Vietnam verbietet den Kryptohandel mit Dollar-Paarung auf allen lizenzierten Plattformen. Bitcoin-, Ethereum- und Stablecoin-Transaktionen dürfen künftig nur noch in Vietnamesischen Dong abgewickelt werden. Die Änderung tritt mit sofortiger Wirkung in Kraft, basierend auf neuen staatlichen Richtlinien für heimische Börsen.
Dong-Handelspflicht
Plattformen müssen Kryptogeschäfte ausschließlich in Dong notieren und abrechnen. Dies eliminiert die Dollar-Paare, die zuvor die vietnamesischen Kryptomärkte dominierten. Die Regelung gilt für alle lizenzierten Dienstleister für virtuelle Vermögenswerte.
Zugangsbeschränkungen
Ausländische Investoren erhalten sofortigen Marktzugang, während inländische Nutzer strengeren Grenzen unterliegen. In der Anfangsphase dürfen nur bestehende Kryptoinhaber handeln. Der Besitz persönlicher Wallets bleibt von den neuen Regeln unberührt.

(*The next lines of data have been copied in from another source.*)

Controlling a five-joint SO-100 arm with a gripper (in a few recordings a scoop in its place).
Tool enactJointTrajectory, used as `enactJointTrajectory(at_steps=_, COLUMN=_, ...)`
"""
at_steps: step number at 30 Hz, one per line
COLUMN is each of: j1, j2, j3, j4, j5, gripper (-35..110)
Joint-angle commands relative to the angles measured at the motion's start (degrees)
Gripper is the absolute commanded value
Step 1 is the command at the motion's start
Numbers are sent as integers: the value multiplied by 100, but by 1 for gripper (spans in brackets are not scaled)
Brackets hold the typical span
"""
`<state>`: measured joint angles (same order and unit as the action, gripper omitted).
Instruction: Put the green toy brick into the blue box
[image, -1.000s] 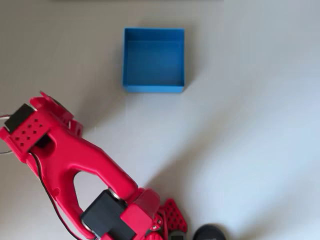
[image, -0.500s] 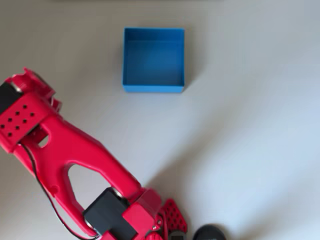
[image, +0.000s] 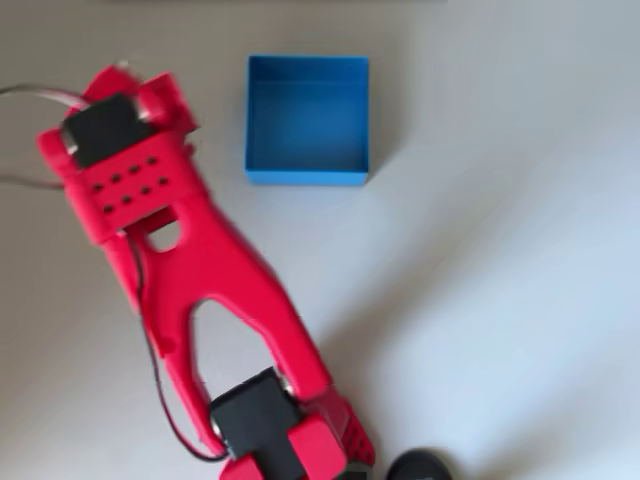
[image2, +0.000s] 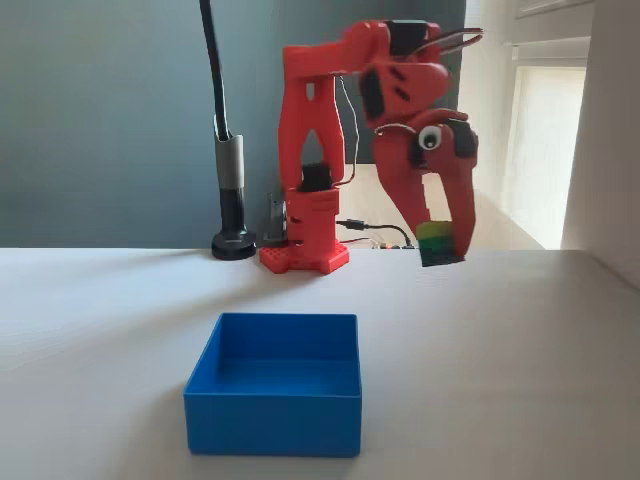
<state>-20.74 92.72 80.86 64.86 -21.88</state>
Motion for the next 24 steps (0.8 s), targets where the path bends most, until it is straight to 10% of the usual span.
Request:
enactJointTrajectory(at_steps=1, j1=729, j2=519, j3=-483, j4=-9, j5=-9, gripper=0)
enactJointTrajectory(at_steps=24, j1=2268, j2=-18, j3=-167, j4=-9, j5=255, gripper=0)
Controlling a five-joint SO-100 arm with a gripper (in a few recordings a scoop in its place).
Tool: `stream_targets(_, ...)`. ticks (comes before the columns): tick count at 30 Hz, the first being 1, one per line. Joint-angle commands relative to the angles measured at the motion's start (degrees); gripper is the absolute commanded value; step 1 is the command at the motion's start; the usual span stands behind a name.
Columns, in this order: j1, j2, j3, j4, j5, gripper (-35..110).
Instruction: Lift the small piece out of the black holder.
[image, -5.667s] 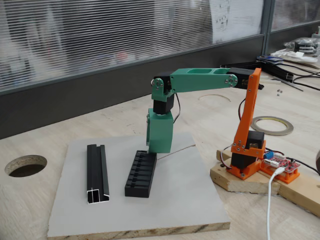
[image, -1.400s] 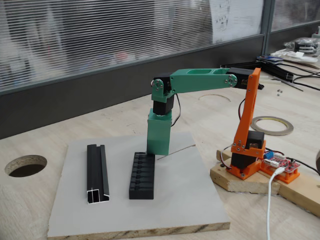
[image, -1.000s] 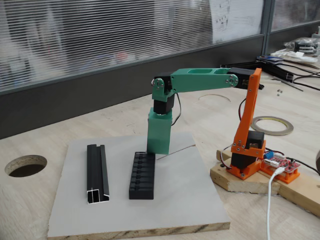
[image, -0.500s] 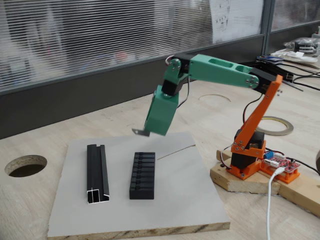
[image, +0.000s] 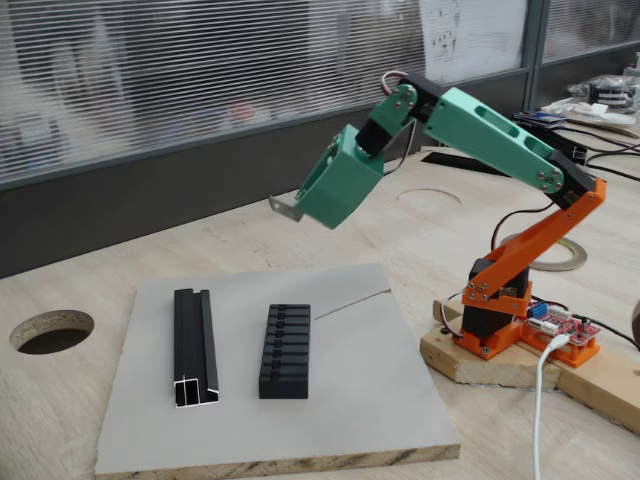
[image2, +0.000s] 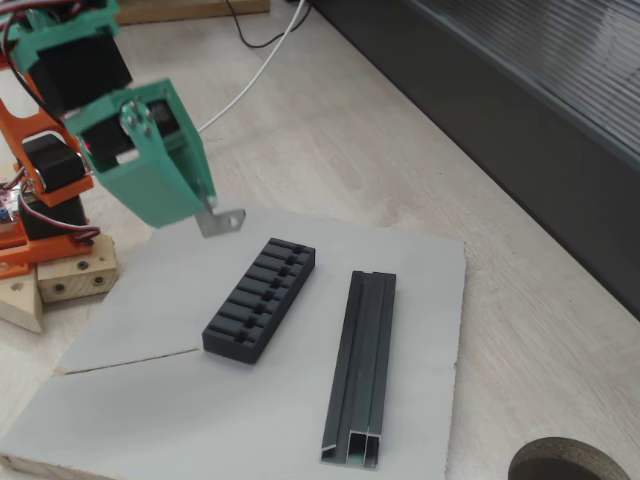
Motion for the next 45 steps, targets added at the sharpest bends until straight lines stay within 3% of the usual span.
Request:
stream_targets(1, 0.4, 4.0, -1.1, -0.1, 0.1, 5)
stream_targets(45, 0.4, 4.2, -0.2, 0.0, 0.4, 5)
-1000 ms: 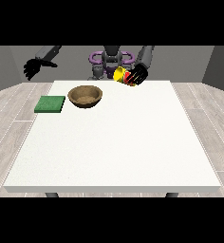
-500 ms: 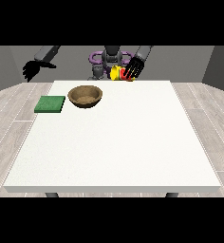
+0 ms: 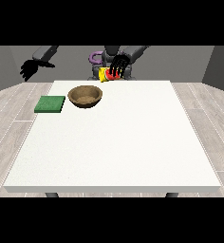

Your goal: Pick the cup and pour the ball into the bowl, then pick the bowl and place it on the pad

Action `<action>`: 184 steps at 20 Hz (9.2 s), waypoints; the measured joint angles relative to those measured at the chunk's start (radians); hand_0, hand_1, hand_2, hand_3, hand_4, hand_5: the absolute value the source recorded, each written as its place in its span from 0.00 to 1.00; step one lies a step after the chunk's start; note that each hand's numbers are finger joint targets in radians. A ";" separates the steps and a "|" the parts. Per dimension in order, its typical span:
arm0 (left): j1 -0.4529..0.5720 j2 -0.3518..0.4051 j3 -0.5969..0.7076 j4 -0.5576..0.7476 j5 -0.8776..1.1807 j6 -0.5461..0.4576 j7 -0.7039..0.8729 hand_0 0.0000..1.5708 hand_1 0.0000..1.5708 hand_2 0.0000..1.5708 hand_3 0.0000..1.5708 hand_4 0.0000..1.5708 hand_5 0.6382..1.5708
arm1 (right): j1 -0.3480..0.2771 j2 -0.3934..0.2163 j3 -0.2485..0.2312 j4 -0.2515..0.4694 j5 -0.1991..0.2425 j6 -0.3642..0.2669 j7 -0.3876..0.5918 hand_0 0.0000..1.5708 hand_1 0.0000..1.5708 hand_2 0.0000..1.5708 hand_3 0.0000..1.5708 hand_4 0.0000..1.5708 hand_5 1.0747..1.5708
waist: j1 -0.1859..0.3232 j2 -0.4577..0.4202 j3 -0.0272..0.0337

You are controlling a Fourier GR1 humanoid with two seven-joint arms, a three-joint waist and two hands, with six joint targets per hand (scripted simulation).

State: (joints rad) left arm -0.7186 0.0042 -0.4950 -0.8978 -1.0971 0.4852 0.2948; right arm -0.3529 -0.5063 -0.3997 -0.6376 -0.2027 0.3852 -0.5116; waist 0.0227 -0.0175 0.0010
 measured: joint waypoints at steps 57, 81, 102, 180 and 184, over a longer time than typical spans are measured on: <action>0.042 0.025 0.450 -0.315 0.495 -0.209 -0.351 0.00 0.00 0.00 0.00 0.25 0.98 | -0.156 0.100 0.017 -0.005 -0.064 -0.049 0.098 0.00 0.00 0.00 0.00 0.27 0.99 | 0.088 0.269 -0.0056; 0.103 0.019 0.529 -0.251 0.785 -0.318 -0.516 0.00 0.00 0.00 0.00 0.00 0.99 | -0.098 0.219 0.085 0.024 -0.025 -0.090 -0.015 0.00 0.00 0.00 0.00 0.10 0.91 | 0.058 0.243 -0.0266; 0.146 0.060 0.537 -0.280 0.828 -0.395 -0.493 0.00 0.00 0.00 0.00 0.00 1.00 | -0.139 0.318 0.119 0.075 -0.006 -0.293 0.121 1.00 1.00 1.00 1.00 0.67 0.96 | 0.116 0.177 -0.0218; 0.285 0.091 0.486 -0.802 0.800 -0.313 -0.410 0.00 0.00 0.00 0.00 0.00 0.99 | -0.334 -0.383 -0.027 0.346 -0.009 -0.089 0.336 0.00 0.00 0.27 0.17 0.00 0.82 | 0.045 0.506 0.0005; 0.303 0.087 0.482 -0.846 0.796 -0.308 -0.394 0.00 0.00 0.00 0.00 0.00 1.00 | -0.350 -0.406 -0.024 0.347 0.003 -0.103 0.332 0.00 0.00 0.24 0.10 0.00 0.83 | 0.040 0.522 0.0005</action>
State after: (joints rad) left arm -0.4157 0.0912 -0.0131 -1.7440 -0.3010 0.1773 -0.0993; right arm -0.7031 -0.9127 -0.4236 -0.2907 -0.2002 0.2818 -0.1796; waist 0.0630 0.5047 0.0015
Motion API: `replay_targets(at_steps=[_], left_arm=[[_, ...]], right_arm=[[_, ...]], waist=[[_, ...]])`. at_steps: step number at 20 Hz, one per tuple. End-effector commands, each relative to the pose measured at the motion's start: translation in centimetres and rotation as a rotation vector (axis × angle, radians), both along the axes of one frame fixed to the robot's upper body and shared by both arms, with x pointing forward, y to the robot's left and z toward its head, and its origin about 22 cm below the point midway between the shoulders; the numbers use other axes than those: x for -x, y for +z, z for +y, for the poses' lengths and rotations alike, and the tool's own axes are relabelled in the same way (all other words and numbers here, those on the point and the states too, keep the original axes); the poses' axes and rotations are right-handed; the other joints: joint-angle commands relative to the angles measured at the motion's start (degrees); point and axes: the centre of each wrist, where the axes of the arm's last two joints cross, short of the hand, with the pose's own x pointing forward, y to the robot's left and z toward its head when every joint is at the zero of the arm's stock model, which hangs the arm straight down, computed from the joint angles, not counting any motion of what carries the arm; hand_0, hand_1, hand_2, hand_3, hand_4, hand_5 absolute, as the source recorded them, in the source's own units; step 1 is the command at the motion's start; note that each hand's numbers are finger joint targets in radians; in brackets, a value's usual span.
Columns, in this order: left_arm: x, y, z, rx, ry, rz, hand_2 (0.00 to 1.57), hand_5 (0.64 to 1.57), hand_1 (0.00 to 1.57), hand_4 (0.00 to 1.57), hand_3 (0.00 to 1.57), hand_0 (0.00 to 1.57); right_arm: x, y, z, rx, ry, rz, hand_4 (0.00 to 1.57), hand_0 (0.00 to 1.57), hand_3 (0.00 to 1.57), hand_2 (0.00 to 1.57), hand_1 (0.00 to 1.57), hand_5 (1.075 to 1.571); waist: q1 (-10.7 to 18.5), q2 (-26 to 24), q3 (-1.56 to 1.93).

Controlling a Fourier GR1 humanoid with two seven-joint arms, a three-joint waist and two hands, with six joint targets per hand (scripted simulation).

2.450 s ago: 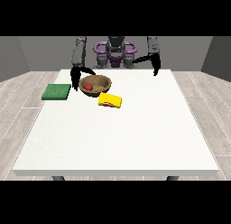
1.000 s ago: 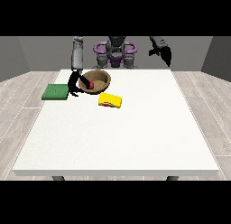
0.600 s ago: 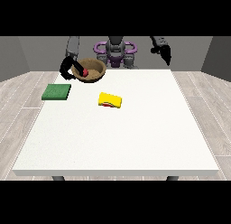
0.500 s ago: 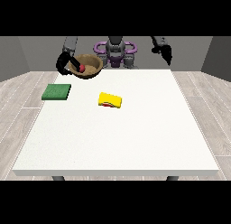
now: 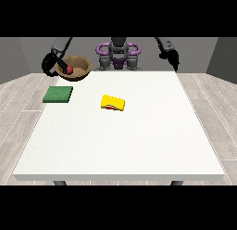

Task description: Pick the cup and pour the ball into the bowl, then pick the bowl and place it on the pad

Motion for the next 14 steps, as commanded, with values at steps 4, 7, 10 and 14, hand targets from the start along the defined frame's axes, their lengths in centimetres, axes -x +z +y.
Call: replay_targets(at_steps=[4,7,10,14], left_arm=[[-0.7,5.0,6.0,0.052,0.003,-0.139,0.00,1.525,0.00,1.31,0.00,0.00],[-0.6,9.9,12.7,0.039,0.040,-0.191,0.00,1.567,0.00,1.31,0.00,0.00],[1.8,8.8,17.2,0.040,0.106,-0.228,0.00,1.571,0.00,1.28,0.00,0.00],[2.5,13.8,21.1,0.063,0.092,-0.292,0.00,1.566,0.00,1.23,0.00,0.00]], right_arm=[[2.0,2.6,-7.5,0.044,-0.081,-0.093,0.91,1.57,0.00,1.57,1.57,1.571],[1.7,2.6,-6.8,0.040,-0.094,-0.124,0.87,1.57,0.00,1.57,1.57,1.571],[1.5,3.9,-7.0,0.065,-0.080,-0.175,0.82,1.57,0.00,1.57,1.57,1.570],[2.5,2.8,-8.3,0.024,-0.095,-0.251,0.79,1.57,0.00,1.57,1.57,1.567]], waist=[[3.96,5.28,0.04],[3.70,6.83,0.01],[2.50,8.70,-0.06],[2.81,12.14,0.01]])
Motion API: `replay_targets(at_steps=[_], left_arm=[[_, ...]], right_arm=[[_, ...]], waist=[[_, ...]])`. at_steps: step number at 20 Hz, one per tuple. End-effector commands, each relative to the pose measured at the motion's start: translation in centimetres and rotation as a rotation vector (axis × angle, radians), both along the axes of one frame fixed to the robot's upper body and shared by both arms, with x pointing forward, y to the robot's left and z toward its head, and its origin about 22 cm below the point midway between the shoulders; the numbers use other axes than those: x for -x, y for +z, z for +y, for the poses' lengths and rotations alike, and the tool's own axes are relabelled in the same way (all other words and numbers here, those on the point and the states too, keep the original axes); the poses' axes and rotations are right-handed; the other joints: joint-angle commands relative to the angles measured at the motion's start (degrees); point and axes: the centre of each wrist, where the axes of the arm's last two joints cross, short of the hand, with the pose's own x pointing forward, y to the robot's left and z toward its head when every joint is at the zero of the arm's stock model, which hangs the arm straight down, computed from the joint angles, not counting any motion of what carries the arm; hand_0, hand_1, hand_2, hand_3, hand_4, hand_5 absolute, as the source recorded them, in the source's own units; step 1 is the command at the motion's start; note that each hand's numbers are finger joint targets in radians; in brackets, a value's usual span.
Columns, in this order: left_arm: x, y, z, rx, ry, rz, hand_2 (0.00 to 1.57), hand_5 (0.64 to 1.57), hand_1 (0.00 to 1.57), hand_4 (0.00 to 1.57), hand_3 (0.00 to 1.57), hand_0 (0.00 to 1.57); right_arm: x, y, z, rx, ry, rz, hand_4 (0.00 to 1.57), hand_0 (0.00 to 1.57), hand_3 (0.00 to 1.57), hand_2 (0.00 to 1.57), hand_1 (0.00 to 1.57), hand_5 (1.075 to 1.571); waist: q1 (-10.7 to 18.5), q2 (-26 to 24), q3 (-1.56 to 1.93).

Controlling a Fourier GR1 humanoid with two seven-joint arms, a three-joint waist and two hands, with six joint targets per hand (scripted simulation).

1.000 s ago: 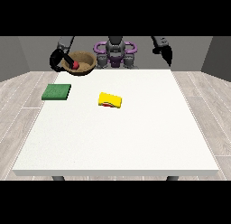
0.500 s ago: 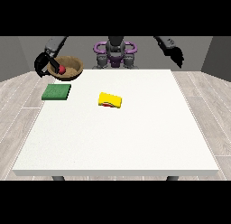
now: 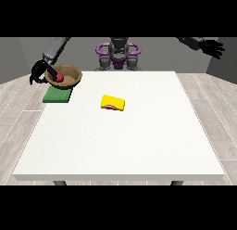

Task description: Pick the cup and pour the ball into the bowl, then pick the bowl and place it on the pad

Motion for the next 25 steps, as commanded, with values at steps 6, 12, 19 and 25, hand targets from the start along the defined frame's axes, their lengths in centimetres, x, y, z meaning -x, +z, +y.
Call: replay_targets(at_steps=[6,12,19,25], left_arm=[[1.0,1.6,2.9,0.004,0.004,-0.089,0.00,1.558,0.00,1.19,0.00,0.00],[1.0,4.2,4.2,-0.017,0.004,-0.150,0.00,1.549,0.00,1.17,0.00,0.00],[-1.7,1.4,-3.9,-0.006,-0.097,0.011,0.00,1.569,0.00,1.01,0.00,0.00],[-0.7,-4.9,-5.9,0.033,-0.069,0.231,0.00,1.559,0.00,0.90,0.00,0.00]], right_arm=[[0.2,1.8,-3.0,-0.028,-0.174,-0.089,0.00,1.57,0.71,1.57,1.57,1.560],[-0.4,5.1,-5.0,-0.041,-0.126,-0.075,0.00,0.42,0.92,0.56,0.42,1.518],[-0.5,2.5,-4.1,-0.051,-0.112,0.060,0.00,0.00,0.00,0.00,0.00,1.361],[-4.6,4.6,1.6,-0.126,0.110,0.030,0.48,0.00,0.00,0.00,0.00,1.434]], waist=[[0.59,5.08,0.04],[1.56,7.82,0.03],[1.42,-2.32,0.17],[-2.40,-15.55,-0.12]])
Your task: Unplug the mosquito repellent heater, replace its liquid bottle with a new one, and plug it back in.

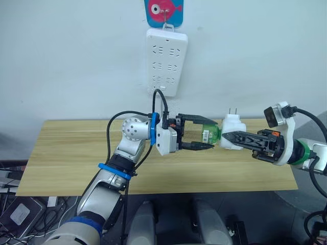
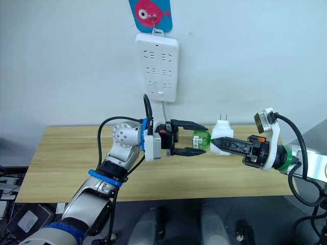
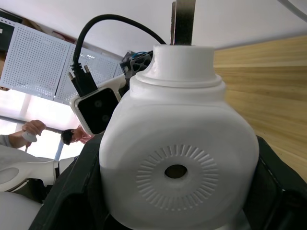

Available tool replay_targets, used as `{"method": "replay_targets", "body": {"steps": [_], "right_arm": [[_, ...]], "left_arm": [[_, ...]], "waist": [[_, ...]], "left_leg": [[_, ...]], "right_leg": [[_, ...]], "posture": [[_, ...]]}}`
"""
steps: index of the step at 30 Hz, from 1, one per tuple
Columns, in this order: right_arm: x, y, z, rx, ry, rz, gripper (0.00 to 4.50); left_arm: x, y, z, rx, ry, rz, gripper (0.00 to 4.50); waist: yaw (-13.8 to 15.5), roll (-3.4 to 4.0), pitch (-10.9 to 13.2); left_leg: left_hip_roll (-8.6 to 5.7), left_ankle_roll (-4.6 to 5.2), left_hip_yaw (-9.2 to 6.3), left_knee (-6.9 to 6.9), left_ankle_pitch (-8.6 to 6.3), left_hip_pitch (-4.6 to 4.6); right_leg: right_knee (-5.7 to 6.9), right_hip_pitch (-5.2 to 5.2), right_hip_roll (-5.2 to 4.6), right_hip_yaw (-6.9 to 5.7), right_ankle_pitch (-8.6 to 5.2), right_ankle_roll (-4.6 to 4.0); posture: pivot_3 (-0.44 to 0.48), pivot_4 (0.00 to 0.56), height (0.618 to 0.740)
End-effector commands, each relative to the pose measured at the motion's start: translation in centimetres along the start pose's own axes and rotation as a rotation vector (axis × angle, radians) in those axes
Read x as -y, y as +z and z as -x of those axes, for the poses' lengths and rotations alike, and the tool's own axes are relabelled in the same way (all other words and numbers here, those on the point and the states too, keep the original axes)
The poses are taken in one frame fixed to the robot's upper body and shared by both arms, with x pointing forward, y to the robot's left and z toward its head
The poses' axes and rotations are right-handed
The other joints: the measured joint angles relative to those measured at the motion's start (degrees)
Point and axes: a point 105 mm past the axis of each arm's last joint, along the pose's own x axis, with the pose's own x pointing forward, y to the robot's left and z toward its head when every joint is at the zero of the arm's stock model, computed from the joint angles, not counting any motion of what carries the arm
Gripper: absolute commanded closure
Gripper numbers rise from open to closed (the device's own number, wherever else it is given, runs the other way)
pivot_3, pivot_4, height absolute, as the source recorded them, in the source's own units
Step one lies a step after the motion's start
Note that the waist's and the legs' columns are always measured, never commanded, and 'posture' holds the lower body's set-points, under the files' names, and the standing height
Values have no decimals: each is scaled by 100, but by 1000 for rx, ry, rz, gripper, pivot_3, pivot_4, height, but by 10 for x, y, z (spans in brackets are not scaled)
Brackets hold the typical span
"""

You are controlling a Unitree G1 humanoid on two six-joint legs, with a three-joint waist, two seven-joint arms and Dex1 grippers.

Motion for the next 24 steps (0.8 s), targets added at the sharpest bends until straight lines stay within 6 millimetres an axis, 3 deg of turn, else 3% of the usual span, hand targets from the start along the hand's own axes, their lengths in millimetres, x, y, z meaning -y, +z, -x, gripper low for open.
{"method": "replay_targets", "body": {"steps": [1, 3, 5, 9, 13, 15, 19, 21, 24], "right_arm": [[-15, 3, 2, 1, 55, 43, 1439], [-16, 2, 2, -8, 54, 45, 1439], [-17, 2, 2, -25, 52, 49, 1439], [-19, -3, 4, -71, 49, 54, 1439], [-18, -7, 3, -107, 30, 52, 1439], [-17, -8, 3, -111, 24, 50, 1440], [-16, -9, 1, -118, 13, 50, 1440], [-16, -9, 0, -117, 10, 52, 1440], [-16, -8, 0, -107, 13, 52, 1441]], "left_arm": [[-4, 1, -3, 7, 8, -21, 2246], [-4, 1, -3, 17, 9, 6, 2246], [-2, 2, -3, 45, 7, 139, 2246], [-9, 5, -2, 62, 49, 666, 2246], [7, 0, 2, -60, -32, 1291, 2246], [12, 8, 3, -86, -106, 1505, 2246], [7, 16, 0, -87, -137, 1779, 2246], [2, 19, -2, -66, -134, 1784, 2246], [-6, 20, -4, -34, -105, 1785, 1271]], "waist": [[0, 0, 0], [0, 0, 0], [-1, 0, 0], [-18, 0, 0], [-45, 0, 0], [-46, 0, 0], [-66, 0, 0], [-66, 0, 0], [-63, 0, 0]], "left_leg": [[0, 0, 0, 0, 0, 0], [1, 0, -1, 0, 0, 0], [0, 0, -1, 0, 0, 0], [3, 0, -8, -1, 0, 0], [6, 0, -37, 0, 0, 2], [4, 0, -50, 3, 0, 0], [2, 0, -49, 2, 0, 0], [0, 0, -49, 4, 0, 0], [1, -1, -45, 3, 1, 0]], "right_leg": [[0, 0, 0, 0, 0, 0], [1, 0, 0, -1, 0, 0], [1, 0, 0, 0, 0, 0], [2, 0, 0, -1, 0, 0], [7, 0, 3, -4, -1, 1], [7, 0, 4, -10, -1, 2], [5, 0, 4, -8, -4, 6], [5, 0, 3, -9, -4, 6], [5, -1, 3, -6, -4, 6]], "posture": [[-128, 265, 740], [-128, 265, 740], [-124, 267, 740], [-120, 268, 740], [-119, 270, 740], [-119, 268, 740], [-122, 269, 740], [-124, 269, 740], [-128, 270, 740]]}}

Fortschritte im Rechtsrahmen
Die Änderungen beruhen auf dem Regierungsbeschluss Nr. 05/2025/NQ-CP. Vietnam entwickelt seine Regulierungen für digitale Finanzen mit starkem Fokus auf Anlegerschutz und Risikokontrolle. Lizensierte Plattformen werden künftig die einzigen genehmigten Handelskanäle sein.
Marktauswirkungen
Vietnam belegt eine Spitzenposition bei der globalen Kryptoadoption und verzeichnet starkes Nutzerwachstum. Die Umstellung auf Dong-Abrechnung passt zur Strategie des Landes für den aufkommenden Markt tokenisierter realer Vermögenswerte. Es ist nicht der erste regulatorische Einschnitt für lokale Börsen in diesem Jahr.
Beamte bestätigten, dass lizenzierte Plattformen die Dong-Abrechnungsregel bis Ende 2026 umsetzen müssen.